*Working data:*

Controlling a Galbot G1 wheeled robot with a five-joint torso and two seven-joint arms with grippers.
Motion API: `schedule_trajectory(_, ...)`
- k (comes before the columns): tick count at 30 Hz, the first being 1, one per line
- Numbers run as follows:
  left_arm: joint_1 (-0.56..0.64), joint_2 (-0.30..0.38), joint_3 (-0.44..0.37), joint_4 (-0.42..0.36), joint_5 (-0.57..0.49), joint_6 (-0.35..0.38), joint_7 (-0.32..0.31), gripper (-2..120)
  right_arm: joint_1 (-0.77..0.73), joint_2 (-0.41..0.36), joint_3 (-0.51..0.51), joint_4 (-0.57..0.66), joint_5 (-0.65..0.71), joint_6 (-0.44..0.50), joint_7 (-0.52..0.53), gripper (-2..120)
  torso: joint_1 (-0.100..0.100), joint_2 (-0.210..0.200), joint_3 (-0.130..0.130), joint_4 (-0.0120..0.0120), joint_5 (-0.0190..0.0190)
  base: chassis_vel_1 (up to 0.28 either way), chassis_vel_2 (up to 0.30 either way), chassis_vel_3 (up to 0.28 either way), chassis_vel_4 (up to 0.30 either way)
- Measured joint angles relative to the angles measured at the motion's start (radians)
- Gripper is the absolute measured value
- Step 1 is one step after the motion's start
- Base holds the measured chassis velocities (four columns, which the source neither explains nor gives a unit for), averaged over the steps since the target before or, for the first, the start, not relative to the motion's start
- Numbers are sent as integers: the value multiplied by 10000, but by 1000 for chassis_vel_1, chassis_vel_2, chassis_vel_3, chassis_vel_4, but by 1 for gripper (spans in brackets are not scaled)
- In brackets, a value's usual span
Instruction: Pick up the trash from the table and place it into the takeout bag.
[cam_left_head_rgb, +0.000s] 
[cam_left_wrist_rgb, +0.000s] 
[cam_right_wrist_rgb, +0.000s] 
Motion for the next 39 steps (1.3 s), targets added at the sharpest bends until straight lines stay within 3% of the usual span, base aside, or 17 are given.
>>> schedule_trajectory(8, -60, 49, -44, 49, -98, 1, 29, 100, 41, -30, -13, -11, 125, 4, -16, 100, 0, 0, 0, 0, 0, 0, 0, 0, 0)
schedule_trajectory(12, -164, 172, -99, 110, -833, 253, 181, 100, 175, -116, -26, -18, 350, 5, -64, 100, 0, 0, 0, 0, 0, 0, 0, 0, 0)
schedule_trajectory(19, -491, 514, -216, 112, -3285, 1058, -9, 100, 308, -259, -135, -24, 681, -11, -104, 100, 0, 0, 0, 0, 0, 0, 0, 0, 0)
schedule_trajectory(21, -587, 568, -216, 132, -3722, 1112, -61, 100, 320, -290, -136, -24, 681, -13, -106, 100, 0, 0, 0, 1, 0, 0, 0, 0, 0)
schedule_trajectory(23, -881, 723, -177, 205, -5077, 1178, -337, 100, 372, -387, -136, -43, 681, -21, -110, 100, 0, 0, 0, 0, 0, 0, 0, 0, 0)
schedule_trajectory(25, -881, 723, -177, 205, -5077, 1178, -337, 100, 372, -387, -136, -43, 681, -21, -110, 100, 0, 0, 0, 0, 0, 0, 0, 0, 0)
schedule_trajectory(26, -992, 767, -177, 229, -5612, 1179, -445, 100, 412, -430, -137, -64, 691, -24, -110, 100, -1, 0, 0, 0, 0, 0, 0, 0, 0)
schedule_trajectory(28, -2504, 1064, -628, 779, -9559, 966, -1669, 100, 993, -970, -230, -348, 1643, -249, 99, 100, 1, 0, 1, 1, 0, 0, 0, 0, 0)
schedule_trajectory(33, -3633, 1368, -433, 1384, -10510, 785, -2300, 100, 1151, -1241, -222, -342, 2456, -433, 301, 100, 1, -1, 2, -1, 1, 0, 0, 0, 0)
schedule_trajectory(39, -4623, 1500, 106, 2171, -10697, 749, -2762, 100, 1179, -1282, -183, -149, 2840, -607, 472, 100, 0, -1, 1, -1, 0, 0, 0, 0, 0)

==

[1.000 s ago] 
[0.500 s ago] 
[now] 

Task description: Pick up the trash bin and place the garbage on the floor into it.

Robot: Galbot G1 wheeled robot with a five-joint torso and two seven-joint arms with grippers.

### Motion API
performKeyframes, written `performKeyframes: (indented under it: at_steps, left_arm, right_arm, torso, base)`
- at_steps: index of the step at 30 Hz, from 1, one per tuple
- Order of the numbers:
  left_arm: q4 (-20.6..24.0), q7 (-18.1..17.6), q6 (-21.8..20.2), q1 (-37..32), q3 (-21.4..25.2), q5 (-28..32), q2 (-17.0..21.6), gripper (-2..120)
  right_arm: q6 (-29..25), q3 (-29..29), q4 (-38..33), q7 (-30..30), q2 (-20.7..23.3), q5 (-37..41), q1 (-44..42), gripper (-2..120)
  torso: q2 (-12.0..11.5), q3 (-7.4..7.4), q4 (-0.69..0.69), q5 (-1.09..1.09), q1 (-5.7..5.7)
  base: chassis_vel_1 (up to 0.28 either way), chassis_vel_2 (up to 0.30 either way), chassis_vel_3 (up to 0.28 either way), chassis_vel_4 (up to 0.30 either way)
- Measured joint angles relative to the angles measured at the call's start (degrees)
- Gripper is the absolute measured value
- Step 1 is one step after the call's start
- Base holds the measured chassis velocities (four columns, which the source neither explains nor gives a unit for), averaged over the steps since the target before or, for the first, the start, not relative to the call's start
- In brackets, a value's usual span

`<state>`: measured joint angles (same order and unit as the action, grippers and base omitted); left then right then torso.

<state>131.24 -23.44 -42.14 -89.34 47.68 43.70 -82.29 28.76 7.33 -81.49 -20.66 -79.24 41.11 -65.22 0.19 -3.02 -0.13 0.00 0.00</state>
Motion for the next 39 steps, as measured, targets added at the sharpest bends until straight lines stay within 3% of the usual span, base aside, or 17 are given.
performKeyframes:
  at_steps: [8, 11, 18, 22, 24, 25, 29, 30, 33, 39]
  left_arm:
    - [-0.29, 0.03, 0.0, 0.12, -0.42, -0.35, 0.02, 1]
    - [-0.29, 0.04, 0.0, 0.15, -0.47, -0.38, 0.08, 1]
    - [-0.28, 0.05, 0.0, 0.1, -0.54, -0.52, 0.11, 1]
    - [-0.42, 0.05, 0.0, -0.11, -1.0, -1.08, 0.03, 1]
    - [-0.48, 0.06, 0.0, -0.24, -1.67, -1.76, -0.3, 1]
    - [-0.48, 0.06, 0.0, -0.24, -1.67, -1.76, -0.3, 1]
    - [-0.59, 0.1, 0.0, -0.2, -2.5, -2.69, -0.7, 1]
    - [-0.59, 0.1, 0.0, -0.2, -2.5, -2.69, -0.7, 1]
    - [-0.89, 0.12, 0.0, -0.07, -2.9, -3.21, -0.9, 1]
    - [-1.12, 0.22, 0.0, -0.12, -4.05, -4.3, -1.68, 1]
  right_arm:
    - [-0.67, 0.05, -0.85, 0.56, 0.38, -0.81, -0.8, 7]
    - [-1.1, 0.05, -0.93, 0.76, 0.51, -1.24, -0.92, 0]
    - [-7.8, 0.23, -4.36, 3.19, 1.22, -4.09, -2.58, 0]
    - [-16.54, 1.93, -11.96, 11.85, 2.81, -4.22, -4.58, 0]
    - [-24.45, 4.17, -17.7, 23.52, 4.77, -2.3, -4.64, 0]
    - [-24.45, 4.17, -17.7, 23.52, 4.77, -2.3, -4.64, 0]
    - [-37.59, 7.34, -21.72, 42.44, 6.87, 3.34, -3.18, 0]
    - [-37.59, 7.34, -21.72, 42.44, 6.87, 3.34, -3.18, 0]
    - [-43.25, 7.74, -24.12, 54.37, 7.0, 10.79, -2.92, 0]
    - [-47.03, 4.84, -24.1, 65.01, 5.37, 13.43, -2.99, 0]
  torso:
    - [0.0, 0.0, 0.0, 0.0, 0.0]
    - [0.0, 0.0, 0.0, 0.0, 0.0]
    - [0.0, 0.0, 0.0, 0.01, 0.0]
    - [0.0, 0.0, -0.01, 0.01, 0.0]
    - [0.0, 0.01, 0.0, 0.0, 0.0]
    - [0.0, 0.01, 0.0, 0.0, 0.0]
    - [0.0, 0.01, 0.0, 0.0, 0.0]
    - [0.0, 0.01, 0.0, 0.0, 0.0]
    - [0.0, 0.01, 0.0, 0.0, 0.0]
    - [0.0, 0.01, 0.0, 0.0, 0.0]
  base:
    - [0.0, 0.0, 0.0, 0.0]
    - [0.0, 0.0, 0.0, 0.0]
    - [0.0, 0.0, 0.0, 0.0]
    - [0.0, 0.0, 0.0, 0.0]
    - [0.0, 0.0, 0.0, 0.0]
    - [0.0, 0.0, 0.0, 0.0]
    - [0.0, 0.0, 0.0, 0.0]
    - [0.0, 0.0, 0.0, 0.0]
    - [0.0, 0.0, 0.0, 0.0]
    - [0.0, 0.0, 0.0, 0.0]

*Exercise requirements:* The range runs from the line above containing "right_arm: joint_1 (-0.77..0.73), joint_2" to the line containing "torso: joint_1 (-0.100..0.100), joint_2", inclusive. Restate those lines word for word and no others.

*Output of the exercise:*
  right_arm: joint_1 (-0.77..0.73), joint_2 (-0.41..0.36), joint_3 (-0.51..0.51), joint_4 (-0.57..0.66), joint_5 (-0.65..0.71), joint_6 (-0.44..0.50), joint_7 (-0.52..0.53), gripper (-2..120)
  torso: joint_1 (-0.100..0.100), joint_2 (-0.210..0.200), joint_3 (-0.130..0.130), joint_4 (-0.0120..0.0120), joint_5 (-0.0190..0.0190)

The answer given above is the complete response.